> [Required work]: Gather all lines in the entries below that include the word "left".

** Opening Data block **

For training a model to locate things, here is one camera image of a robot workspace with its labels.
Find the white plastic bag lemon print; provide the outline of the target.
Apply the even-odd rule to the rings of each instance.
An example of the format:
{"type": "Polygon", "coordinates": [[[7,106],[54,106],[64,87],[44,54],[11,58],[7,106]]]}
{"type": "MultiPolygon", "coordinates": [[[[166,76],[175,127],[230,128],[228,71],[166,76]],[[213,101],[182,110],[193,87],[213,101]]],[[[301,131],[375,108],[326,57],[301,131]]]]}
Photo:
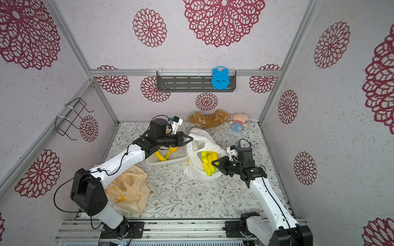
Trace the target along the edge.
{"type": "Polygon", "coordinates": [[[188,162],[183,167],[183,172],[190,179],[198,181],[213,181],[222,176],[220,171],[215,171],[210,176],[205,172],[202,153],[211,151],[218,153],[219,157],[228,156],[226,151],[215,143],[213,138],[204,130],[192,128],[189,136],[194,140],[187,144],[188,162]]]}

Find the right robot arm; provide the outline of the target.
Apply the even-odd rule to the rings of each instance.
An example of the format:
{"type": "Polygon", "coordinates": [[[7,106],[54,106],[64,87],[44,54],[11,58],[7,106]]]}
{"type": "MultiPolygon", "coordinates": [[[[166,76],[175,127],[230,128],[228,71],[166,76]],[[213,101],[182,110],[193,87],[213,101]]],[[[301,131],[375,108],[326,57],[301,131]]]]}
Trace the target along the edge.
{"type": "Polygon", "coordinates": [[[231,146],[228,152],[229,156],[211,164],[224,175],[239,175],[258,199],[268,219],[265,222],[257,212],[243,213],[239,227],[234,230],[244,237],[256,237],[263,246],[312,246],[312,231],[307,225],[300,225],[280,202],[264,169],[255,165],[251,147],[231,146]]]}

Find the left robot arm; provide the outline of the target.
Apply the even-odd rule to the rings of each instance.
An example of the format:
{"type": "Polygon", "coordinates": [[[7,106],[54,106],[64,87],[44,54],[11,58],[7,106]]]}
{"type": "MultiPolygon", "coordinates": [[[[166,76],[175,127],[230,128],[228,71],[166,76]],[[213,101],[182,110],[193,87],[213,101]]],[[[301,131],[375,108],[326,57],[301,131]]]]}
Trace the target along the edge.
{"type": "Polygon", "coordinates": [[[109,161],[90,170],[78,170],[73,179],[70,198],[88,216],[99,219],[118,237],[129,231],[128,220],[109,202],[105,189],[121,174],[135,164],[155,154],[161,147],[182,147],[193,138],[178,128],[182,119],[159,115],[151,120],[148,129],[126,150],[109,161]]]}

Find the beige plastic bag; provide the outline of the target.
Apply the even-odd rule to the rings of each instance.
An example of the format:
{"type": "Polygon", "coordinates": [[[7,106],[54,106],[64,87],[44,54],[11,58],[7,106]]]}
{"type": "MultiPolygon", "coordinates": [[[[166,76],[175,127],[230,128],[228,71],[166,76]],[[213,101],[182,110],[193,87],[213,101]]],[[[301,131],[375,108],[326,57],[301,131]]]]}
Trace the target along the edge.
{"type": "Polygon", "coordinates": [[[132,166],[105,188],[109,202],[122,210],[141,214],[150,195],[146,178],[141,168],[132,166]]]}

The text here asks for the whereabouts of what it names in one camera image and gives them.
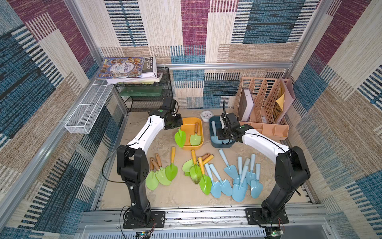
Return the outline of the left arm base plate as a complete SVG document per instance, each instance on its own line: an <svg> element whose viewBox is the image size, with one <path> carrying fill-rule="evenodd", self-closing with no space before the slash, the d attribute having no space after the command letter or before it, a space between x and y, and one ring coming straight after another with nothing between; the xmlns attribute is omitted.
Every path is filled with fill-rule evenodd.
<svg viewBox="0 0 382 239"><path fill-rule="evenodd" d="M151 211L143 216L133 215L128 211L123 215L123 229L164 228L166 220L165 211Z"/></svg>

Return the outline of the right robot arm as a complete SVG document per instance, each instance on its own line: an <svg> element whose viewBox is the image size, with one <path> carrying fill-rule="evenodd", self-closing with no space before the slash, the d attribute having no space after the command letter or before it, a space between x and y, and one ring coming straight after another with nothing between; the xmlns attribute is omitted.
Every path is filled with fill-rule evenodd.
<svg viewBox="0 0 382 239"><path fill-rule="evenodd" d="M275 182L270 195L262 202L261 209L250 213L253 223L271 224L278 219L288 223L285 216L285 205L292 198L298 187L302 186L311 176L303 150L275 142L262 135L248 124L241 125L234 113L223 112L220 116L222 130L218 132L219 139L231 139L253 147L275 164Z"/></svg>

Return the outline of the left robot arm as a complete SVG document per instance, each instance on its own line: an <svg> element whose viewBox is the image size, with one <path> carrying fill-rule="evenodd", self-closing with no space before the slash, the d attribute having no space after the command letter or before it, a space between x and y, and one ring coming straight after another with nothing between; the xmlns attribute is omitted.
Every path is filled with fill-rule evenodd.
<svg viewBox="0 0 382 239"><path fill-rule="evenodd" d="M148 113L148 119L139 133L117 150L117 174L128 188L131 206L127 222L139 227L153 223L151 205L147 198L145 180L149 174L146 153L161 130L179 128L182 116L178 113L178 102L164 98L163 104Z"/></svg>

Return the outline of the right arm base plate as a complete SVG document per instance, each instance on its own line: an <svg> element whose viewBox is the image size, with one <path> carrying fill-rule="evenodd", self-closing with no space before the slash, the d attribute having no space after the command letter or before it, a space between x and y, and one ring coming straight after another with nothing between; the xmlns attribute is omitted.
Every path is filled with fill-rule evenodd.
<svg viewBox="0 0 382 239"><path fill-rule="evenodd" d="M289 223L285 209L273 212L265 208L246 208L245 214L249 225L269 226L279 222L283 224Z"/></svg>

** Closing Data block **

> [Written answer]:
Find the left robot arm; provide the outline of the target.
Return the outline of the left arm base plate as a complete SVG document per instance, each instance on its own line: an <svg> element whose viewBox is the image size, with one <path> carrying fill-rule="evenodd", self-closing with no space before the slash, the d attribute having no space after the command letter or before it, a space between x and y, and one ring coming straight after another with nothing between; the xmlns attribute is omitted.
Return the outline of the left robot arm as a complete SVG document per instance, each instance on its own line: an <svg> element whose viewBox is the image size, with one <path> carrying fill-rule="evenodd", self-closing with no space before the slash, the d attribute having no space after the command letter or before it, a space between x and y, and one ring coming straight after another with nothing between; the xmlns attribute is omitted.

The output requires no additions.